Zombies exist. They are amongst us right now. I’m not talking about the typical Hollywood portrayal of Zombies, the “rise from the grave swarms of the living dead that come for our brains” type.
Dictionary.com lists the definition of zombies as:
1. (In voodoo)
a. The body of a dead person given the semblance of life, but mute and will-less, by a supernatural force, usually for some evil purpose.
b. The supernatural force itself.
a. A Person whose behavior or responses are wooden, listless, or seemingly rote; automaton.
b. An eccentric or peculiar person.
3. A snake god worshiped in West Indian and Brazilian religious practices of African origin.
4. A tall drink made typically with several kinds of rum, citrus juice, and often apricot liqueur.
5. Canadian Slang. An army conscript assigned to home defense during World War II.
The “zombies” I speak of, are roaming among us here in Appalachia, they’re adding to their ranks every day. They’re not coming for our brains as usually portrayed in Hollywood; they’re coming for our posessions. Anything they can get their hands on to make a quick buck. They are also stealing away our moms and dads, brothers and sisters, sons and daughters, pulling them directly into their ranks. They are destroying families. They are destroying communities. They are destroying the future. These “zombies” have a strong network. They are hard to defend against.
I use the descriptor of zombies, because they live and motivate for one thing, that next high. They are lost in themselves, they cannot think rationally, not while under the control of a powerful mind altering addiction. They can be extremely dangerous. These “zombies” are the many people who are lost to prescription drug abuse. Not all are lost, some will get clean, some will stay clean, but I’m sad to say the majority are probably lost.
We are ground zero in the epidemic of prescription drug abuse.
These “zombies” are a generation lost. Aspirations, talent, dreams, all out the window. We all know how it ends. Overdoses, murdered over a deal gone bad, beaten to death by other “zombies” over their stash, or to be specific, like what happened recently, dying in a gun battle and murdering police officers.
I would make a good bet that many of us have someone or know someone in our family or circle of friends that has been personally affected by this epidemic.
Some Prescription drug abuse facts:
In 2008, 15.2 million Americans 12 years of age or older had used a prescription drug non-medically within the past year.
In 2008, 234.1 billion dollars was spent on prescription drugs – Double the amount spent in 1999.
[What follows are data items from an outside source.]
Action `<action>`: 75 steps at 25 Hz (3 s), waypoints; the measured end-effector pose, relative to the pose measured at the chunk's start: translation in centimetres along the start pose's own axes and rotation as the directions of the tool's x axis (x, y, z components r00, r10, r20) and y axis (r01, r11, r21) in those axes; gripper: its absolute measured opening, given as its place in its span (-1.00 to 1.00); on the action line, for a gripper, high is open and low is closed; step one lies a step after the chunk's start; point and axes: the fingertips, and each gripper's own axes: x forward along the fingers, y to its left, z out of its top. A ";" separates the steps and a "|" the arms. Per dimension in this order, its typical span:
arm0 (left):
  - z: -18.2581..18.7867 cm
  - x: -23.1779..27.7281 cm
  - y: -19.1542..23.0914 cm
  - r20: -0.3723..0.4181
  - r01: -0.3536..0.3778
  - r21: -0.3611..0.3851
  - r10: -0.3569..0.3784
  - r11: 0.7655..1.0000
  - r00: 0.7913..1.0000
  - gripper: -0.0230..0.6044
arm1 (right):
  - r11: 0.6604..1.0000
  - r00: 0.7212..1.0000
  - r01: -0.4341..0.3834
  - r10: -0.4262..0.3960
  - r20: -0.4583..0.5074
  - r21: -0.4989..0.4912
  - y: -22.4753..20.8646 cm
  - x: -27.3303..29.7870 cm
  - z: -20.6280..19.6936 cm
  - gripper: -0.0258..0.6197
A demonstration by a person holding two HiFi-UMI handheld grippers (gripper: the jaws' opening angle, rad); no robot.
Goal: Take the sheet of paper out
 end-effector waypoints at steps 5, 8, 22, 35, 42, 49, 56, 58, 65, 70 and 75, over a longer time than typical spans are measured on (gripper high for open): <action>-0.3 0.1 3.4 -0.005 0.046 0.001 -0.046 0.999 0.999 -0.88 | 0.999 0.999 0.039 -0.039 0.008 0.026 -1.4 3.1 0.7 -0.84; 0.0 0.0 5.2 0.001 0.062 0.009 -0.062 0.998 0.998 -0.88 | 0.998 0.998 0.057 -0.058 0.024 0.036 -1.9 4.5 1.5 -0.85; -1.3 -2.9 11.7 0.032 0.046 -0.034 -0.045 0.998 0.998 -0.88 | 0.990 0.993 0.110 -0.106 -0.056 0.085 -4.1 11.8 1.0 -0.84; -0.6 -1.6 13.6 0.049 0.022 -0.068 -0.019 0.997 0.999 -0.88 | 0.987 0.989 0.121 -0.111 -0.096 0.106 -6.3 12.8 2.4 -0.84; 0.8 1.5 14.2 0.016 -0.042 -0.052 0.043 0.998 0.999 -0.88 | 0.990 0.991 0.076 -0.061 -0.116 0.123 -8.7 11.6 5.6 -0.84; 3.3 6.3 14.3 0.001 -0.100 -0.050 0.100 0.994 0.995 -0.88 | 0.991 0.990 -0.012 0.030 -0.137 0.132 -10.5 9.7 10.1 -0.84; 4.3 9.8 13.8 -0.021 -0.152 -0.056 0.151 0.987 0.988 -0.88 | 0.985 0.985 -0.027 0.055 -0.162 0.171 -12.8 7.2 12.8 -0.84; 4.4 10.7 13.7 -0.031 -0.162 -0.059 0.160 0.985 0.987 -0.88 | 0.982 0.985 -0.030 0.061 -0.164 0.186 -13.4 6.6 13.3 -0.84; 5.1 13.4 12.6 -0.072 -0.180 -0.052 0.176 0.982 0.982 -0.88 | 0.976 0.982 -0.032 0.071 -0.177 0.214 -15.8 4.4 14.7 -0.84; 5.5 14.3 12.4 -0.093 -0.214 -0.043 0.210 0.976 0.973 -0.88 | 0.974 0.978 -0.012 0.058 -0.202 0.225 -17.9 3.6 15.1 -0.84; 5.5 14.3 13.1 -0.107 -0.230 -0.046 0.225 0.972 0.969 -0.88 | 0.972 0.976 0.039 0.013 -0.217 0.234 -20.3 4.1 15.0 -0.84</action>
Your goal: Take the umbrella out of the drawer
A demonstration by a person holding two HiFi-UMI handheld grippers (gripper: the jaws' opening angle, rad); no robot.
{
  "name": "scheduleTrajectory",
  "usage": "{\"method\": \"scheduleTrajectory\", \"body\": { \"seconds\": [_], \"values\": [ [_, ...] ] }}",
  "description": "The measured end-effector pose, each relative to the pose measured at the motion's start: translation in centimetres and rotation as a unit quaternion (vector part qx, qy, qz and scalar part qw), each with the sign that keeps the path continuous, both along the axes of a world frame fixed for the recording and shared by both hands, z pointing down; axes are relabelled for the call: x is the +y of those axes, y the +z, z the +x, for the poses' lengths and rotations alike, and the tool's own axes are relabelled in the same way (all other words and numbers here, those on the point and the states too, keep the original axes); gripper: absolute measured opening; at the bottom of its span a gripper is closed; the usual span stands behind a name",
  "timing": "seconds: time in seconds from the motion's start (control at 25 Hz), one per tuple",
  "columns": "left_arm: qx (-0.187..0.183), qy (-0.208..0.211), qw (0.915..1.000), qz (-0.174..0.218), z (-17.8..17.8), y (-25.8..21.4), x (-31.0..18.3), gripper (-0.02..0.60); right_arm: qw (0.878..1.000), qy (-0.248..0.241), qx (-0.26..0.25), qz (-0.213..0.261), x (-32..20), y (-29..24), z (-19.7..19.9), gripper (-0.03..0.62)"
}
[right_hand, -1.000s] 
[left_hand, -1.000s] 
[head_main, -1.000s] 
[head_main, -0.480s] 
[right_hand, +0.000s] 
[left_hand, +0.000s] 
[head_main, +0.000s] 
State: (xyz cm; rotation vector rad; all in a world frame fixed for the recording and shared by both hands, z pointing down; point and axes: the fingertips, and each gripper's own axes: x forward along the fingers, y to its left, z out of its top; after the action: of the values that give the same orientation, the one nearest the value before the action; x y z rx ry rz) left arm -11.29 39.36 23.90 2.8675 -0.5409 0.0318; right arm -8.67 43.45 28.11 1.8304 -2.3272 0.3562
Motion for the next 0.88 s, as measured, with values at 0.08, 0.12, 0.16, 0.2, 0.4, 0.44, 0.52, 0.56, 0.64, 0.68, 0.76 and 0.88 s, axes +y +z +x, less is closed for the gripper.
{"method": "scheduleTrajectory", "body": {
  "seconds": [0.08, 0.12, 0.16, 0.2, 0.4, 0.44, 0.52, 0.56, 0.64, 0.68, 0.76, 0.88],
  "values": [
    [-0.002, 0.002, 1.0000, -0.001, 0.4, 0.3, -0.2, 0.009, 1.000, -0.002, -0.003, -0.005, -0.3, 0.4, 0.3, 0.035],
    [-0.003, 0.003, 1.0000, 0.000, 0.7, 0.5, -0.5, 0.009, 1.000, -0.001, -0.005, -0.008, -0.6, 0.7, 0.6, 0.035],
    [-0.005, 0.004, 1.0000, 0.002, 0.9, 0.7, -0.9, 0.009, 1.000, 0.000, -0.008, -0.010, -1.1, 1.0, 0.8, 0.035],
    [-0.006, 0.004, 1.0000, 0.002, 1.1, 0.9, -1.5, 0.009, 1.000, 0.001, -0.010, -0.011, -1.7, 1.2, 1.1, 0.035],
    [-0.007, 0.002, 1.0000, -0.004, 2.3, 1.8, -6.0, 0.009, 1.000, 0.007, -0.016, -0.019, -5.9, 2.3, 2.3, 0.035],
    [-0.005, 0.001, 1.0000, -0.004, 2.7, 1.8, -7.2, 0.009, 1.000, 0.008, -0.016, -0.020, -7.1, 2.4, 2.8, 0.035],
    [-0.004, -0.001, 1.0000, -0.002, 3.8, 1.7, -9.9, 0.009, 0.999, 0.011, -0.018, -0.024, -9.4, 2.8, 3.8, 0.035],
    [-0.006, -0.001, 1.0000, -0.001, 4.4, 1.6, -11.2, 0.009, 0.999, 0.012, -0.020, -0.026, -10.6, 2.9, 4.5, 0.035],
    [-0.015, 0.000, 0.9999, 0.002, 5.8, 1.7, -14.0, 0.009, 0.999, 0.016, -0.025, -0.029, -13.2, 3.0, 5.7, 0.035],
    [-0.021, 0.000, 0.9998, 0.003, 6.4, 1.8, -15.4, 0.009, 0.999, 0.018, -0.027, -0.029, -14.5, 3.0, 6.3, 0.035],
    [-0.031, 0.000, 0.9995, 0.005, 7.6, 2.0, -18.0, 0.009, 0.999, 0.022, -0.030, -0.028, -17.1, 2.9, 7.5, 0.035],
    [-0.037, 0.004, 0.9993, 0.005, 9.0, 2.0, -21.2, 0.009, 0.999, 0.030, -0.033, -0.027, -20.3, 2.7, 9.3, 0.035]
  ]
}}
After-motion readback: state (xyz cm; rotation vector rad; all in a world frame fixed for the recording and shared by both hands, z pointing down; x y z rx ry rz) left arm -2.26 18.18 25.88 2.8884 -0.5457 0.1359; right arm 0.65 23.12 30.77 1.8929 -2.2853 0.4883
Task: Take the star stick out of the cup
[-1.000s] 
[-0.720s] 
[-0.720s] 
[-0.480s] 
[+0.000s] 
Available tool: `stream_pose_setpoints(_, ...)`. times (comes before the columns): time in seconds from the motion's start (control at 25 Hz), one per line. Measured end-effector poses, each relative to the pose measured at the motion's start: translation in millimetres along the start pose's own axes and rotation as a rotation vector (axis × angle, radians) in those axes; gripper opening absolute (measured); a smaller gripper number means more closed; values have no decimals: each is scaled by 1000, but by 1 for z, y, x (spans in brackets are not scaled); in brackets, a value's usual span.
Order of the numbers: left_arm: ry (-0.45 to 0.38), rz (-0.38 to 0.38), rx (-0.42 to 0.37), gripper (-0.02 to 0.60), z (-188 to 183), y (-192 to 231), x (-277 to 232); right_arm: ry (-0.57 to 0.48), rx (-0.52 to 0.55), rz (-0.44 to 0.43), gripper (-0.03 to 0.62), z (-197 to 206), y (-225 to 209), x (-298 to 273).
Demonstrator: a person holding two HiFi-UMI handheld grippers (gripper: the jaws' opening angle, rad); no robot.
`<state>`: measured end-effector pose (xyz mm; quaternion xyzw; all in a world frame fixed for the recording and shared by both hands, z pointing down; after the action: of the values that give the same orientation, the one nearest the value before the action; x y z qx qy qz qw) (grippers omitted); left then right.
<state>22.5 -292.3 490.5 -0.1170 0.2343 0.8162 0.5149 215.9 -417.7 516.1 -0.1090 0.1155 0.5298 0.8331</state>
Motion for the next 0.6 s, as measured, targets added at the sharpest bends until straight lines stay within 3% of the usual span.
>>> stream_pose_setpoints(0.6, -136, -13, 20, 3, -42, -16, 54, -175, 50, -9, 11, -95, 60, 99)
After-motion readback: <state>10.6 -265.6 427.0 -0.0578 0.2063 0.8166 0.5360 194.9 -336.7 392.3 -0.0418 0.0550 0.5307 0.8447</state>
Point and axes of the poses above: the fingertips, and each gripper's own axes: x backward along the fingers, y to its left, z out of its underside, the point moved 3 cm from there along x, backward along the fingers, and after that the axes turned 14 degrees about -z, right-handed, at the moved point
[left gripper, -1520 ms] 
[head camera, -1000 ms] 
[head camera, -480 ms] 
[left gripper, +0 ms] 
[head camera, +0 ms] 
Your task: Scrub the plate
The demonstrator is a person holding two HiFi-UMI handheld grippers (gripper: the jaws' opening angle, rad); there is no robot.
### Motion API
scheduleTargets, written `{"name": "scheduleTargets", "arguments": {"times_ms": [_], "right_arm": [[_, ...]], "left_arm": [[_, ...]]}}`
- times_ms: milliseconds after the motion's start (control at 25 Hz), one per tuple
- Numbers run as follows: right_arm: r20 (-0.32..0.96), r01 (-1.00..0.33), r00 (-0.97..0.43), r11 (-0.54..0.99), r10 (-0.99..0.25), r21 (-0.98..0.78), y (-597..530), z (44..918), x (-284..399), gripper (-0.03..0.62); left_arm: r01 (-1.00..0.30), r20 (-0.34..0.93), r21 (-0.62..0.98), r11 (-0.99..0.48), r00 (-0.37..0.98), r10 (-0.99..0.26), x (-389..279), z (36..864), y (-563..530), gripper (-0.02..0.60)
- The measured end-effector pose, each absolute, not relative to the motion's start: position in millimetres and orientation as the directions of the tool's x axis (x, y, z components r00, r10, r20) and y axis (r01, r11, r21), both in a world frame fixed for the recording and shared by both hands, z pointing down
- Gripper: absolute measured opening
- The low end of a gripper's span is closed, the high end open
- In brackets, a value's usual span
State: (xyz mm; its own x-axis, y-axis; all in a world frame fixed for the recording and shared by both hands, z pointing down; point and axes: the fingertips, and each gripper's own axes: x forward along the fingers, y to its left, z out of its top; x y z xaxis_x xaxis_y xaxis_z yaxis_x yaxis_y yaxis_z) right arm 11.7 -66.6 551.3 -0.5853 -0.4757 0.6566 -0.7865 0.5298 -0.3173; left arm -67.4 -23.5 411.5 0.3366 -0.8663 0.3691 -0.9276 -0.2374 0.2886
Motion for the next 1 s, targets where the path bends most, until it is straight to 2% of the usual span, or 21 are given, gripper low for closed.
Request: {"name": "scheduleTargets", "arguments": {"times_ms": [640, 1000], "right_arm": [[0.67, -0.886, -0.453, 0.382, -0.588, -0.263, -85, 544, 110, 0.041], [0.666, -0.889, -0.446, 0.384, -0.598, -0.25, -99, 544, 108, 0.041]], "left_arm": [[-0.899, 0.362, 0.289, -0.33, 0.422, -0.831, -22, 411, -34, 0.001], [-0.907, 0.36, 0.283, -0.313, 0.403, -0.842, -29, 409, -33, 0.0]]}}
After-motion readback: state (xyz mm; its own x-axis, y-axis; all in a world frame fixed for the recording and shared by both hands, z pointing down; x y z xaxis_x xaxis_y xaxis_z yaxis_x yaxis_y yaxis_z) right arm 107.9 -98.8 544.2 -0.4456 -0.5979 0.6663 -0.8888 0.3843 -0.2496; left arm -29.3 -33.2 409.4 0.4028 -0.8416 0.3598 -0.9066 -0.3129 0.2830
From 2004 to 2008, the estimated number of emergency department visits linked to the nonmedical use of prescription pain relievers rose from 144,644 visits to 305,885 visits a year.
Nationally, only 2.8% of admissions to treatment were for dependence on opiates, but in West Virginia they accounted for 12.2% of admissions.
33.9 million retail prescription drugs were filled in West Virginia in 2008.
Average per capita prescription drugs filled: WV: 18.7, US: 12
This epidemic is out of hand. I can’t tell you why this issue is so prevalent; I can only guess that it mostly stems from socioeconomic reasons, although I think an “ease of access” issue plays a larger role in this area. I am not a social worker nor do I have any expertise in this area. What I do know is that much more definitely needs to be done.
Drug use has always been around, and will always be around, but I don’t think that at any time in the past, at least the recent past, that drugs have been so cheap, and easy to get.
We have an additional front to battle in this war, and that is the system. The system put in place to pull people out of abject poverty is being played from all angles. Corrupt doctors, pill mills, and addicts are gaming the system.
I don’t have any big answers. I wish someone did. I know of too many families this has so adversely affected including mine. Maybe if we all just do a little, we can get the ball rolling in the right direction. We all can do little things to help with this situation such as;
If you see something suspicious, don’t be afraid to let the proper authorities know.
If you know someone who is fighting with addiction, always have information with you to point them in the right direction. (Both spiritual and professional help)
Properly dispose of any of your own prescription medication.
Always try your best to keep tabs on what your children, and if possible, their friends are doing.
Contact your representatives and authorities to prosecute those who operate “pill mills” to the highest extent allowed and to strengthen and enact new laws.
And I know that this is a loaded issue, but maybe it is time we start pushing for drug testing for those who receive social assistance.